I am currently installing KVM over the weekend on gentoo-hardened with grsec/pax (no-selinux)

I will let you know how it goes.

----------

## cach0rr0

same setup here. 

Pax/GRSec/SSP/PIE

no SELinux, no RBAC

Will definitely be curious to know how you get on. The one thing with KVM that concerned me was the requirement of X, and the amount of items that have to be switched off with paxctl to get X semi-functional under hardened. 

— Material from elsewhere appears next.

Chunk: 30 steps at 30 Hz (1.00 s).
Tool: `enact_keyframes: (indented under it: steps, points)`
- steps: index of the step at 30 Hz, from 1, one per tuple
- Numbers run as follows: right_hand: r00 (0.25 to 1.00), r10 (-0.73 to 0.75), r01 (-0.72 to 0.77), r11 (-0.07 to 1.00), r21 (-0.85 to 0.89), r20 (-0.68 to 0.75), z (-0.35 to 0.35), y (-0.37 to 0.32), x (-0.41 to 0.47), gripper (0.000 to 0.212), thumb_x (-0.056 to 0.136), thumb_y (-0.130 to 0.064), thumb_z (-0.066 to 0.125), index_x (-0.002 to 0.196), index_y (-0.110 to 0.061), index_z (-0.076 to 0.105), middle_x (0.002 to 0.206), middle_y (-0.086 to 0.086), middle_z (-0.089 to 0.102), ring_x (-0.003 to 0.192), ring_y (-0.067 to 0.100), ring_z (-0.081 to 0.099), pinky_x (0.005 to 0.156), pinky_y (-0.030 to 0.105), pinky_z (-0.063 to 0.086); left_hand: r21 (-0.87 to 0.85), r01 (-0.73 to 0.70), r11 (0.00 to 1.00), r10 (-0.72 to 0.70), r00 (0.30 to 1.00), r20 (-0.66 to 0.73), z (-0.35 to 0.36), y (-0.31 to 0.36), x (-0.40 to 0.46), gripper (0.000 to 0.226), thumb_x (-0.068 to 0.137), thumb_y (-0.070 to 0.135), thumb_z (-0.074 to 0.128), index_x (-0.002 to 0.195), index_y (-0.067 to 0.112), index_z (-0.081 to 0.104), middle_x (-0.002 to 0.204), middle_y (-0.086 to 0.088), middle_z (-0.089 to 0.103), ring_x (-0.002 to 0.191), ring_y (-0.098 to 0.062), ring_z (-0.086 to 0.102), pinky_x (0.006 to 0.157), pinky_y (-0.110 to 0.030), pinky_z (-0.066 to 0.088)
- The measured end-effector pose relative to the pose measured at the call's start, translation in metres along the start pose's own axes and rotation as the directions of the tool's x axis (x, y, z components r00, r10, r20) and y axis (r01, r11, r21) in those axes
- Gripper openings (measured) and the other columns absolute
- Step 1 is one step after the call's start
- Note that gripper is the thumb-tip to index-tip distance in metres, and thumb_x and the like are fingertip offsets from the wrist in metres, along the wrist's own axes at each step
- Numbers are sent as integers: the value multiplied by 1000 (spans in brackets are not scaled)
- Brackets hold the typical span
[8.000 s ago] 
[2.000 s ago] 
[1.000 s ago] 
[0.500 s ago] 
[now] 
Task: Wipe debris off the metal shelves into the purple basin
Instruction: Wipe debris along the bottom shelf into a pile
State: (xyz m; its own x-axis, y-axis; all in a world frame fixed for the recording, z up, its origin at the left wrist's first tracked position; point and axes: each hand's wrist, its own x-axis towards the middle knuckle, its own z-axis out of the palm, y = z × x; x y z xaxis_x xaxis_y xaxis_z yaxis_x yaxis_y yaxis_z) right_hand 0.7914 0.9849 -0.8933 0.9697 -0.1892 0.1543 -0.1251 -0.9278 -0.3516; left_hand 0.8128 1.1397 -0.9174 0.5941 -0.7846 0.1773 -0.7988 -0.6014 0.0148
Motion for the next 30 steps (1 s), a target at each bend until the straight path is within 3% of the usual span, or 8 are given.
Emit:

If I could do it without any X deps, that'd own

----------

## pelelademadera

sory for the off, but what are hardended sources, whats the difference with vanilla, gentoo or git?

thanks

----------

## cach0rr0

 *pelelademadera wrote:*   

> sory for the off, but what are hardended sources, whats the difference with vanilla, gentoo or git?
> 
> thanks

 

a set of patches for PaX, GRSecurity, and the like

http://www.gentoo.org/proj/en/hardened/primer.xml

http://www.gentoo.org/proj/en/hardened/grsecurity.xml

http://www.gentoo.org/proj/en/hardened/pax-quickstart.xml

----------

## Mad Merlin

KVM doesn't require X, try -sdl.

----------

## cach0rr0

 *Mad Merlin wrote:*   

> KVM doesn't require X, try -sdl.

 

hrmmm...neat. I just may - I have this box that's so ridiculously capable, uses *maybe* 2GB of its 8GB of memory *including* cache

I've fiddled with xen/openvz on machines dedicated to that task, hopefully kvm isn't a huge learning curve - the technology itself looks brilliant

----------

## prometheanfire

well, everything works except networking, the vm just doesn't want to talk to the host network.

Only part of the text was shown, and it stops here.